An MCP server that provides real-time weather alerts for US states using the National Weather Service (NWS) API. It also includes utility features for message echoing and generating customizable greeting prompts.

tasksync-mcp

tasksync-mcp

MCP server to give new instructions to agent while its working. It uses the get_feedback tool to collect your input from the feedback.md file in the workspace, which is sent back to the agent when you save.

Quarkus Model Context Protocol (MCP) Server

Quarkus Model Context Protocol (MCP) Server

这个扩展程序使开发者能够轻松地实现 MCP 服务器的各项功能。

Test Generator MCP Server

Test Generator MCP Server

Enables automatic generation of test scenarios from user stories uploaded to Claude desktop.
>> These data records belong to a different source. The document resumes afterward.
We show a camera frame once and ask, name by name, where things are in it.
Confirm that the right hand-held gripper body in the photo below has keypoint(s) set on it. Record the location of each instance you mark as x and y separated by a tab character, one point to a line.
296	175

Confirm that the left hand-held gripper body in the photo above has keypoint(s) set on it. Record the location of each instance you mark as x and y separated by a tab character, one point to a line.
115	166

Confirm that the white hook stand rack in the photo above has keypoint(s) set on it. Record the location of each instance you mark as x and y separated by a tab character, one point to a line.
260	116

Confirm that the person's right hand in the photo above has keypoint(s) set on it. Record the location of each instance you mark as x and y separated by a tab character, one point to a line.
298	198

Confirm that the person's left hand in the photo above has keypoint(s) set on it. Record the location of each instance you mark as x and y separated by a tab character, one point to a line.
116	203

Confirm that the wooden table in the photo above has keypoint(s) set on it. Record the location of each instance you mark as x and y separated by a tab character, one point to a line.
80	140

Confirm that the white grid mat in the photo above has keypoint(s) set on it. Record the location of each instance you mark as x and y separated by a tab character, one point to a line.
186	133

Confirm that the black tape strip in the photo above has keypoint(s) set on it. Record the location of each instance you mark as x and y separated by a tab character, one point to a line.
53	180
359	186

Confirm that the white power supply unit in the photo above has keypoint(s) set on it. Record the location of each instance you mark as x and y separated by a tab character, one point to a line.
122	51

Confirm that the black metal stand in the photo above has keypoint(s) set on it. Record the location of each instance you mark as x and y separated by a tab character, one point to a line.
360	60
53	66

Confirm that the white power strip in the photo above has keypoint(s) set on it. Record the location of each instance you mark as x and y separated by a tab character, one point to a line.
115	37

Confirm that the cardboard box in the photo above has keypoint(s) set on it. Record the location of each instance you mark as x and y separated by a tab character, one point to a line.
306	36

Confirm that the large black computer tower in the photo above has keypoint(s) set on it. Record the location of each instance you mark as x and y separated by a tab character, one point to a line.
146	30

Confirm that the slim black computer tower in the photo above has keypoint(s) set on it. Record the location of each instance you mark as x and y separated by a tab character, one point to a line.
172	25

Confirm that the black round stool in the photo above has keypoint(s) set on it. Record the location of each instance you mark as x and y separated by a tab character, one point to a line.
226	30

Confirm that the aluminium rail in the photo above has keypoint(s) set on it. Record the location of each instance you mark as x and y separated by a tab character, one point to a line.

Leverages MCP integration to streamline the test case creation process for development workflows.

Local iMessage RAG MCP Server

Local iMessage RAG MCP Server

来自 Anthropic MCP 黑客马拉松 (纽约) 的 iMessage RAG MCP 服务器

Parallels RAS MCP Server (Python)

Parallels RAS MCP Server (Python)

Here are a few possible translations, depending on the nuance you want to convey: **Option 1 (Most Direct):** * **Simplified Chinese:** 使用 FastAPI 的 Parallels RAS 的 MCP 服务器 * **Traditional Chinese:** 使用 FastAPI 的 Parallels RAS 的 MCP 伺服器 This is a straightforward translation. It's clear and accurate. **Option 2 (Slightly More Natural, Emphasizing "Built with"):** * **Simplified Chinese:** 基于 FastAPI 的 Parallels RAS MCP 服务器 * **Traditional Chinese:** 基於 FastAPI 的 Parallels RAS MCP 伺服器 This option uses "基于" (jī yú) which translates to "based on" or "built upon." It implies that the MCP server is constructed using FastAPI. **Option 3 (More Descriptive, Emphasizing "For"):** * **Simplified Chinese:** 用于 Parallels RAS 的基于 FastAPI 的 MCP 服务器 * **Traditional Chinese:** 用於 Parallels RAS 的基於 FastAPI 的 MCP 伺服器 This option uses "用于" (yòng yú) which translates to "for" or "intended for." It emphasizes that the MCP server is designed to be used with Parallels RAS. **Which one should you use?** * If you just need a simple, direct translation, **Option 1** is fine. * If you want to emphasize that the server is *built using* FastAPI, **Option 2** is better. * If you want to emphasize that the server is *designed for* Parallels RAS, **Option 3** is best. In most cases, **Option 1 or 2** will be the most appropriate. Choose the one that best fits the context.

gorse

gorse

Data On Tap Inc. 是一家在加拿大运营网络 302 100 的完整 MVNO(移动虚拟网络运营商)。这是 DOT 的代码仓库。它包括高级安全和身份验证、各种连接工具、智能功能(包括智能网络预留)、eSIM/iSIM、引导无线连接、D2C 卫星、构建框架和概念,以及 OpenAPI 3.1 和 MCP 服务器。